> [Assigned task] Look through the listing below and report how many lines contain "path", as a bare number.

--------

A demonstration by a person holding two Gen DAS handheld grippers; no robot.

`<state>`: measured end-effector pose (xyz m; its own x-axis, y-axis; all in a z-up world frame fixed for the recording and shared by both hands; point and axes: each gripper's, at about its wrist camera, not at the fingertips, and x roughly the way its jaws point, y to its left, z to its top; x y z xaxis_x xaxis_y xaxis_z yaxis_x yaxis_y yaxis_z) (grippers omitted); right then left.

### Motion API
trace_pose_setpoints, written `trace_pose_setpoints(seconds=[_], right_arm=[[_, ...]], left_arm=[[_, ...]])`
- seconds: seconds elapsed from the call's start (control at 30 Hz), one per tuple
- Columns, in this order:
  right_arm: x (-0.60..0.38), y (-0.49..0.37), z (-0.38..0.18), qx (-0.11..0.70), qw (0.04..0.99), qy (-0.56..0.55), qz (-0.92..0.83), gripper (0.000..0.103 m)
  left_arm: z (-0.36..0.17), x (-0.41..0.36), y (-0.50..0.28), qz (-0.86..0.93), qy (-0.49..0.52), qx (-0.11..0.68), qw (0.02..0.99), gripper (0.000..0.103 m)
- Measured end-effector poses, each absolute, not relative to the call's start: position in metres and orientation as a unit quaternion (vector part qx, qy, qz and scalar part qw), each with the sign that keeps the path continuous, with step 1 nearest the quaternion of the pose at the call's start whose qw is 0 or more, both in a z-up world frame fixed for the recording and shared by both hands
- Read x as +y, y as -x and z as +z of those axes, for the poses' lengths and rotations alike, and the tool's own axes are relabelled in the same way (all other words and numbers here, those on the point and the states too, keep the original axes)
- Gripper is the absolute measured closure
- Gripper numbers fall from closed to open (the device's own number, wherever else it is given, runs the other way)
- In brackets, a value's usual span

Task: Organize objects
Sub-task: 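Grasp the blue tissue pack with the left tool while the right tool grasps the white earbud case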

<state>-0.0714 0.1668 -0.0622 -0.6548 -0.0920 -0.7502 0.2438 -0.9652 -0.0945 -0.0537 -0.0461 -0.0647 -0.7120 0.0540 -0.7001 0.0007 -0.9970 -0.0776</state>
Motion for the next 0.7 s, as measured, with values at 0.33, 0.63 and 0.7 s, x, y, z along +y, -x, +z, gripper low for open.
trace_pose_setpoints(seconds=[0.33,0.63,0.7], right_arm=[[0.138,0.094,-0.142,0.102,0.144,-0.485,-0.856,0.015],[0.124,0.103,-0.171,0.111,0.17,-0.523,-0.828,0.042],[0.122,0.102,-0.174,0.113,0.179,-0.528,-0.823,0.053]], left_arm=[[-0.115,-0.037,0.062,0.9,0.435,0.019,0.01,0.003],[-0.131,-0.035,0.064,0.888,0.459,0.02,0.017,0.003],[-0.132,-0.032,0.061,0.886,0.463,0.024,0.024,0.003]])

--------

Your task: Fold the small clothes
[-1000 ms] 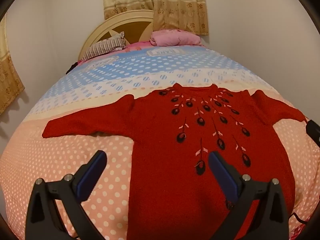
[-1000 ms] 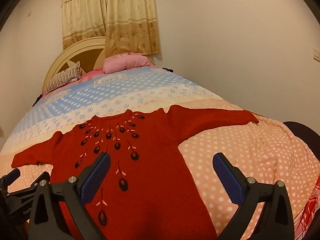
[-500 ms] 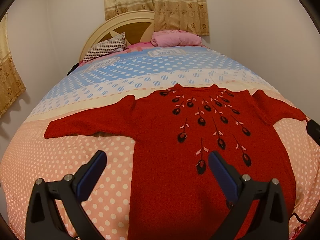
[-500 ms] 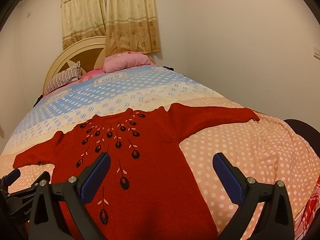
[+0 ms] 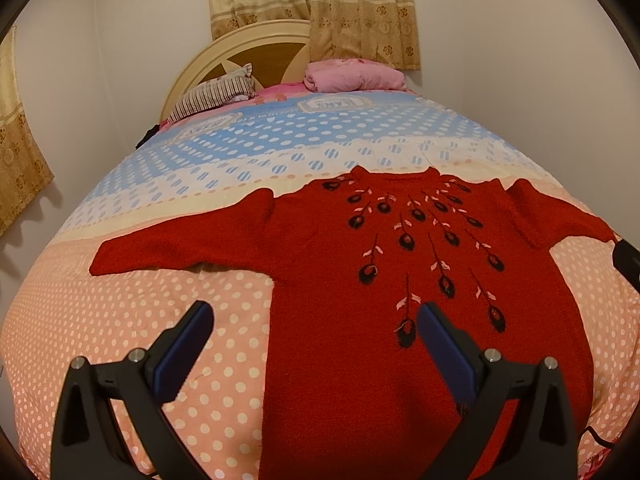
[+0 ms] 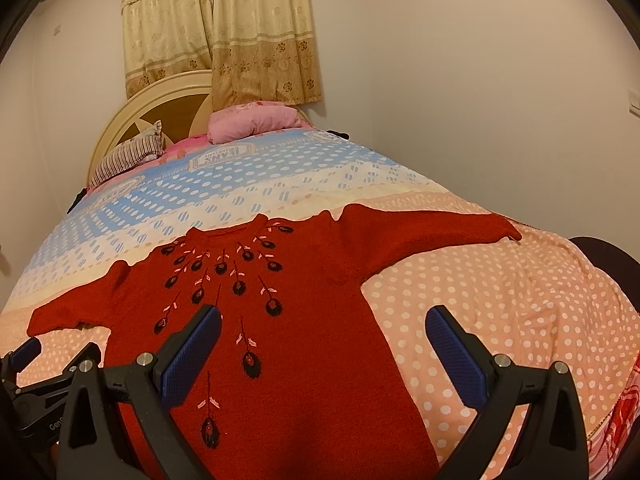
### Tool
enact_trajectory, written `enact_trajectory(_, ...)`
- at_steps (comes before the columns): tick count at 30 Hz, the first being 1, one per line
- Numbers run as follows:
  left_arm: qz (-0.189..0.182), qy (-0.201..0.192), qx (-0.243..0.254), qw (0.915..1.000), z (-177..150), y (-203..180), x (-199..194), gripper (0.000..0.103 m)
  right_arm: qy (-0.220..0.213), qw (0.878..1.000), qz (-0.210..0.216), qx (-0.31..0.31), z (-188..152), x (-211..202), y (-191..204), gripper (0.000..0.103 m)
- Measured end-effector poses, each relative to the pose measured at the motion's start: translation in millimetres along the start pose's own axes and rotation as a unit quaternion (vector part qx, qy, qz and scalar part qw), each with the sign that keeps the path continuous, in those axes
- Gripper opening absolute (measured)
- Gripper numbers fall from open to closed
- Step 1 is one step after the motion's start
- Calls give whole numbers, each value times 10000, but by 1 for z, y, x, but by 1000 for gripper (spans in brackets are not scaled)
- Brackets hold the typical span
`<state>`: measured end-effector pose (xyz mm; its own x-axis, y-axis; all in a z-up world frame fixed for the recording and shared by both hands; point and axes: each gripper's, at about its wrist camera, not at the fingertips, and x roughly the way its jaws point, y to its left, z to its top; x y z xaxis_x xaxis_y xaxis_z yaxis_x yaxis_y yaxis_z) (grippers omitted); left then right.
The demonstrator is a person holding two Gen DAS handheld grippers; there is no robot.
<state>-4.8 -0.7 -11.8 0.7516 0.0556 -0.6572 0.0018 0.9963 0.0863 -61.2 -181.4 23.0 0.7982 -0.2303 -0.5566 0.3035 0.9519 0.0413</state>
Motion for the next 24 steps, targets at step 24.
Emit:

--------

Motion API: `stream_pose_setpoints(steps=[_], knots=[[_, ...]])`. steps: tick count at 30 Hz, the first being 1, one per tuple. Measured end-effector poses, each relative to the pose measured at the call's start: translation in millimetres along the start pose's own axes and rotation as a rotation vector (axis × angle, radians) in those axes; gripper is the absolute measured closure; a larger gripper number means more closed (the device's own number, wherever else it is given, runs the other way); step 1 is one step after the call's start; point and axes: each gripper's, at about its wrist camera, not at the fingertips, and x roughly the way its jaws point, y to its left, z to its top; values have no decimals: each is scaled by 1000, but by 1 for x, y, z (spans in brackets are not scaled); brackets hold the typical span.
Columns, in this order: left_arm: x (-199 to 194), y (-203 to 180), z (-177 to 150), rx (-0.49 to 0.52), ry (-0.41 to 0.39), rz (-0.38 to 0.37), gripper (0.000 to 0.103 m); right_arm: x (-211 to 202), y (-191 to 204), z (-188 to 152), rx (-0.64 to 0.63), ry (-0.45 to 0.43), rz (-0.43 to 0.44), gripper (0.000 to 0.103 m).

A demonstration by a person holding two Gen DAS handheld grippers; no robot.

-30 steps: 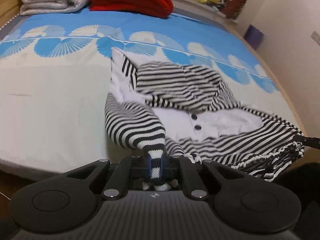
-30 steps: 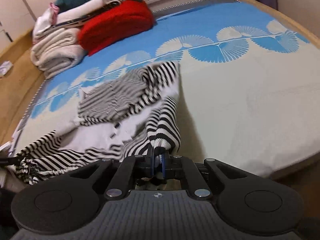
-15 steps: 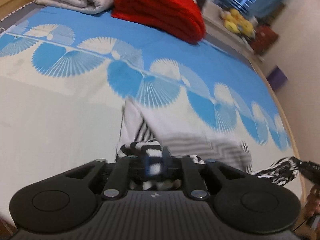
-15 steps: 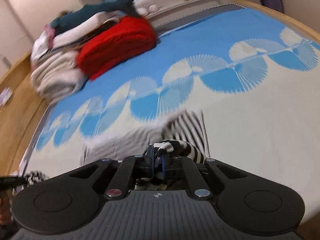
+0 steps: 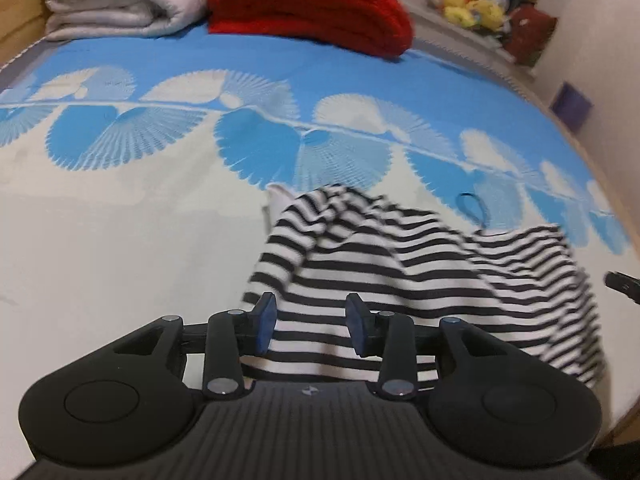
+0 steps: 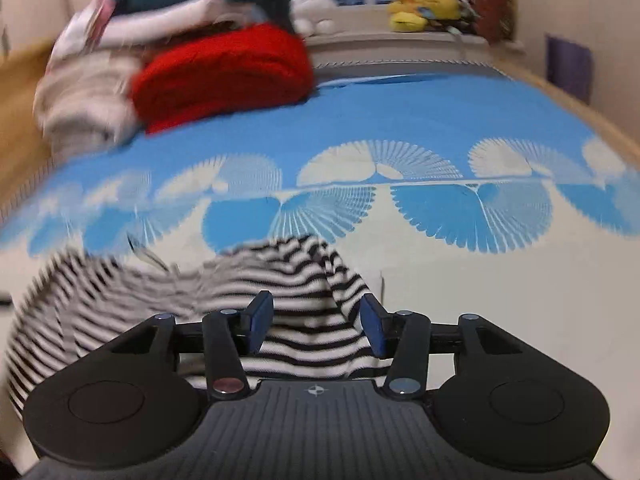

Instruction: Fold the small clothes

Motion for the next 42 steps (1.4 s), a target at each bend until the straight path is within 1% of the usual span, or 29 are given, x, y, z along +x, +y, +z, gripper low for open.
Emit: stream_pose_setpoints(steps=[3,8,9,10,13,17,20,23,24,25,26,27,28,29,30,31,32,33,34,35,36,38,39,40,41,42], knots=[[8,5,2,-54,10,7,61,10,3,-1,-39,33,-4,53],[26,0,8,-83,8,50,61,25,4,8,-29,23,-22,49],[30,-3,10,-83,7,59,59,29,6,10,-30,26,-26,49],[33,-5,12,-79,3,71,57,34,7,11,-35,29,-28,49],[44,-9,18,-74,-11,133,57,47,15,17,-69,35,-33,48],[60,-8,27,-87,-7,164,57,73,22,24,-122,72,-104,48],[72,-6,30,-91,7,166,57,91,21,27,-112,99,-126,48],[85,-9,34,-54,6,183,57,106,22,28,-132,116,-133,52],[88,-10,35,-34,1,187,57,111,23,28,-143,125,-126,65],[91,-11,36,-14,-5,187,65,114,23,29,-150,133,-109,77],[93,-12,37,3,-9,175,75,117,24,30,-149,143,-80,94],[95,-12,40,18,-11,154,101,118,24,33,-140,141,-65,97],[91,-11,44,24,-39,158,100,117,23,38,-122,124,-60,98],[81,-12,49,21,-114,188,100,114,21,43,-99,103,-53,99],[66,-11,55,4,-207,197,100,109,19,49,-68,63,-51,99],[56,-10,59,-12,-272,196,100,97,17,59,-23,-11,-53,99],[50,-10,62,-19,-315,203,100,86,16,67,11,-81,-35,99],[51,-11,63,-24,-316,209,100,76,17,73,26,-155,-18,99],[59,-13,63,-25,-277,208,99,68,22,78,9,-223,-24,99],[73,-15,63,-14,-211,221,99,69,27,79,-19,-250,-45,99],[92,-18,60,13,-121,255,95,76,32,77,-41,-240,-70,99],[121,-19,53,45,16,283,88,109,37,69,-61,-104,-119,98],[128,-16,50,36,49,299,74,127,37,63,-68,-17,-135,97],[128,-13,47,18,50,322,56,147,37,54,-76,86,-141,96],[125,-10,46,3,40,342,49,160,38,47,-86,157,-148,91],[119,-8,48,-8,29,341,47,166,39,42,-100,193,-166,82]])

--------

> [Result] 3